How I Decide What to Write
Some days, I feel like a fast-food menu that offers the following options:
Fatal Series—more Sam and Nick! More Scotty! Can we have Scotty grow up and be a kick-ass cop or politician like his parents?
Gansett Island Series—we want to know whether Abby will have a baby, if Seamus will take Caro and the boys to Ireland, more Dan and Kara, will Janey finish vet school, give us more Mac and Maddie, I love Blaine and need more of him, etc. Will you write a series featuring the Gansett Island kids? And the most popular question lately is WHEN will Mason, the fire chief, find love?
GM/Butler—when will you write Wade’s story? Will Max find someone to help him raise Caden? What about Patrick and Mary? I want their story! How about Linc and Molly’s story?
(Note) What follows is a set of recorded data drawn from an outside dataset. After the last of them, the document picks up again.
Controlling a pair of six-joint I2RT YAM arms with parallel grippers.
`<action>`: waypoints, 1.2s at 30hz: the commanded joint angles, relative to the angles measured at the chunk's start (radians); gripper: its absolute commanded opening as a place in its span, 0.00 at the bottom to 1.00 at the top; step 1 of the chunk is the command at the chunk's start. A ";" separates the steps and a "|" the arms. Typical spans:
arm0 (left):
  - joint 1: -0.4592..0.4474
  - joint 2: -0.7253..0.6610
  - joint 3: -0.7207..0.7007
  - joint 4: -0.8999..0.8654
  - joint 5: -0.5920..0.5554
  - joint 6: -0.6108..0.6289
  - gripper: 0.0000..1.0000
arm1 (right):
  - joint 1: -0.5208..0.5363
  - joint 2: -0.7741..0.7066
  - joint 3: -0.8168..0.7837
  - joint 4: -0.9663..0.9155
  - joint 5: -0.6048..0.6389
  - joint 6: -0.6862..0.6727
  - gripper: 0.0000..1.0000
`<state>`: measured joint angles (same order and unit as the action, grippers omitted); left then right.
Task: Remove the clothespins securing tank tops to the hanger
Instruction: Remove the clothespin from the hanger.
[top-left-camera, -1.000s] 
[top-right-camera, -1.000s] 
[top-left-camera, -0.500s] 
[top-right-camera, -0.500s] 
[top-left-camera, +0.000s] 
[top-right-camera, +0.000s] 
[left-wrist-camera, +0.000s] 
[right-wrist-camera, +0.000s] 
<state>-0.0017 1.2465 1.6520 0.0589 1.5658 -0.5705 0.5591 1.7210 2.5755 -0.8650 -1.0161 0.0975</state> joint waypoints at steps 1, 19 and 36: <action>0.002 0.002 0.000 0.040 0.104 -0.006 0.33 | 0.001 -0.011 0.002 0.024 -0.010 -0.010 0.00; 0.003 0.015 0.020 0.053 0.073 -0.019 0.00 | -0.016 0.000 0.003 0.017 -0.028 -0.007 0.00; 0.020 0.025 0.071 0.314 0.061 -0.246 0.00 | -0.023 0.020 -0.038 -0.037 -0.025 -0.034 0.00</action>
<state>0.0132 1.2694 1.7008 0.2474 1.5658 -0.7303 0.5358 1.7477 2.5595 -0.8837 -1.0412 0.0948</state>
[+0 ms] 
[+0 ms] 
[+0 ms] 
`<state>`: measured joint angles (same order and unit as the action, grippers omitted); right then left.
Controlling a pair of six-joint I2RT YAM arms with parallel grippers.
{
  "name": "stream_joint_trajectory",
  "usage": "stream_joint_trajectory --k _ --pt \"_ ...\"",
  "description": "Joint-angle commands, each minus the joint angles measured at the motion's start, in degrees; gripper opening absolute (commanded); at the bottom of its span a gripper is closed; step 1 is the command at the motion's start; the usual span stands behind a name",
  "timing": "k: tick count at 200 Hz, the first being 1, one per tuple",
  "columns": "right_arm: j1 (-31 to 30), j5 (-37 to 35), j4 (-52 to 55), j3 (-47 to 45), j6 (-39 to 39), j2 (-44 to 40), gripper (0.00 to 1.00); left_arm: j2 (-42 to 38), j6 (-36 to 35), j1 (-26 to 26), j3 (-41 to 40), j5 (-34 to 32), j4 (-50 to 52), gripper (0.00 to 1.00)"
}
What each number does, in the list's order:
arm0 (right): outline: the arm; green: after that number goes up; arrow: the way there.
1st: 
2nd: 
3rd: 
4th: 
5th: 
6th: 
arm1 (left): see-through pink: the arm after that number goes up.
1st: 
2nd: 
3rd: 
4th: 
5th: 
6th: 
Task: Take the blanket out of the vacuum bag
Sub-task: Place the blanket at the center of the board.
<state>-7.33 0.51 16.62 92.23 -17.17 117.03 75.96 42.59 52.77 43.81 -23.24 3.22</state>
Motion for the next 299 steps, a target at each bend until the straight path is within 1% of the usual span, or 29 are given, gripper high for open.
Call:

When can we have that?
Quantum—when will Delirious be released? Do you plan to write Leah and Emmett’s story? How about Marlowe? Sebastian? Gordon?
Treading Water—Maggie, Maggie, Maggie (said in the same tone as the Brady Bunch’s Marcia, Marcia, Marcia—LOL)
Single titles—we want more from Marfa! When will we get more of the characters in the earlier books?
THIS is a very nice “problem” for any author to have. I love hearing from readers and learning what you are looking forward to in upcoming books. I get a lot of questions about how I decide what to write when, so I thought I’d take a few minutes to tell you how I decide what to write next.
Sometimes, deadlines determine the schedule. Right now, I’m writing Fatal Chaos, book 12 in the Fatal Series, which is due to my publisher on June 15. Beginning with book 11, Fatal Threat, I’ve taken a new approach to writing the Fatal books, giving myself three months vs. two and breaking up the writing into more manageable daily portions rather than trying to jam out a very complicated plot in sixty days. This “breathing room” has made for a much more enjoyable writing process for me. My team has noticed I’m not in a cranky mood for sixty straight days anymore, which is nice for all of us! I also give myself weekends off from the deadline book, and that is a huge improvement from the days of writing seven days a week to make a deadline.
Usually I write about 1500-2000 words a day in the Fatal book to stay on schedule. I can do that in about 90 minutes or so, although somedays get derailed by other things and it doesn’t happen until late afternoon. When I get my 1500-2000 in early, I have the whole rest of the day to write other stuff.
This month, I’m spending afternoons writing Can’t Buy Me Love, Patrick and Mary’s Butler, Vermont novella. The reason I’m writing that now is because I’m due to write Wade Abbott’s book, Here Comes The Sun, next but I have to do Patrick and Mary’s story first to keep the series timeline from straying too far off course. Remember, they met in You’ll Be Mine, the novella that followed book 4. There are now seven books in the series, so if I don’t write their story soon, I’ll lose the chance to fit it into the overall story arc of the series. You see what I mean? So those of you who’ve been waiting patiently for Wade, I promise, he’s next in line in Vermont!
Once I finish Can’t Buy Me Love, I’ll be turning my attention to Delirious, Quantum Book 6, which I hope to have out this summer or early fall. A lot of people have been asking me about this one, and I know you’re eager for Kristian and Aileen’s story. So am I! The thing is, though, the story has to SPEAK to me before I can write it. I’ve been waiting and hoping the characters would begin to speak to me, especially Kristian, because I think the guys are really the central players in this series—or they will be until I write Marlowe’s book. I’m pleased to report that I started having some good “conversations” with Kristian while I was in Ireland, and I have an idea for the opening of that book that I’m excited about. That’s the key to getting started—an idea I can run with. The rest tends to come from there.
Many of you have asked repeatedly over the last five years for me to write another book in the Treading Water Series, and I do hope to write Maggie’s book—eventually. Again, I wish I could flip a switch and give you exactly what you want when you want it, but unfortunately, the creative process doesn’t work that way. I do have an idea for Maggie, and I know who her love interest would be along with a few other things I’d like to do in that book. So the parts and pieces are coming together. The next challenge becomes finding the time to write it. I’m working on that!
On top of all of this, I also plan to write Kevin and Chelsea’s Gansett Island Episode before too much longer, and I have an idea for a very BIG standalone that I’d like to do as well as the expanded epilogues for Line of Scrimmage, Love at First Flight and Everyone Loves a Hero that I promised readers when I got the rights back to those books earlier this year.
The good news is I’ve got a to-do list a mile long, and there’re lots more books coming in all your favorite series. Thanks for being patient with me—and my muse—while you wait for more! I so appreciate the support and enthusiasm for my books.
If you could order any item off my menu listed above, what would you choose? And you can only pick one!